TASK DESCRIPTION: Your reply must consist of the data below, reproduced character for character.
** Opening DATA block **
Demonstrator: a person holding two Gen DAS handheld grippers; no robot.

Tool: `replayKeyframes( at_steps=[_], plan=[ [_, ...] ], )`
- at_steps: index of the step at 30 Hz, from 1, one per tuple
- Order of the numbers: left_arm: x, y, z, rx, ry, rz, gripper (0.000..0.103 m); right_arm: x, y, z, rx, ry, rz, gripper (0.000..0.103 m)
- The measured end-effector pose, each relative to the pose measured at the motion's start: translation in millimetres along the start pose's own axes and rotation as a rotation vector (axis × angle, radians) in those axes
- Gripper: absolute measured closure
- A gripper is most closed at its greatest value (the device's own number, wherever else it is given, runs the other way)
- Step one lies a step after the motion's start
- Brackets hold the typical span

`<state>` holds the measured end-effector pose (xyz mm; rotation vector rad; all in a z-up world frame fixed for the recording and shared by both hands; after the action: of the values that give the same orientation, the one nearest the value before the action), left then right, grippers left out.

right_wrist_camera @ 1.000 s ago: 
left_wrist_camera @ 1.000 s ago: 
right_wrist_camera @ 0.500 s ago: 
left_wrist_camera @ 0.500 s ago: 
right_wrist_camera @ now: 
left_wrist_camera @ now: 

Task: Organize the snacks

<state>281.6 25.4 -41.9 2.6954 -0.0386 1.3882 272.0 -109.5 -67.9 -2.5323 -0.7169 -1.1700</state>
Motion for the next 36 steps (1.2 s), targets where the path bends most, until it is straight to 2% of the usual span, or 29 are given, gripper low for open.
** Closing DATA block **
REPLY:
Demonstrator: a person holding two Gen DAS handheld grippers; no robot.

Tool: `replayKeyframes( at_steps=[_], plan=[ [_, ...] ], )`
- at_steps: index of the step at 30 Hz, from 1, one per tuple
- Order of the numbers: left_arm: x, y, z, rx, ry, rz, gripper (0.000..0.103 m); right_arm: x, y, z, rx, ry, rz, gripper (0.000..0.103 m)
- The measured end-effector pose, each relative to the pose measured at the motion's start: translation in millimetres along the start pose's own axes and rotation as a rotation vector (axis × angle, radians) in those axes
- Gripper: absolute measured closure
- A gripper is most closed at its greatest value (the device's own number, wherever else it is given, runs the other way)
- Step one lies a step after the motion's start
- Brackets hold the typical span

`<state>` holds the measured end-effector pose (xyz mm; rotation vector rad; all in a z-up world frame fixed for the recording and shared by both hands; after the action: of the values that give the same orientation, the one nearest the value before the action), left then right, grippers left out.

right_wrist_camera @ 1.000 s ago: 
left_wrist_camera @ 1.000 s ago: 
right_wrist_camera @ 0.500 s ago: 
left_wrist_camera @ 0.500 s ago: 
right_wrist_camera @ now: 
left_wrist_camera @ now: 

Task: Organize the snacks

<state>281.6 25.4 -41.9 2.6954 -0.0386 1.3882 272.0 -109.5 -67.9 -2.5323 -0.7169 -1.1700</state>
Motion for the next 36 steps (1.2 s), targets where the path bends most, until it is straight to 2% of the usual span, or 29 are given, gripper low for open.

That concludes the output for this exercise.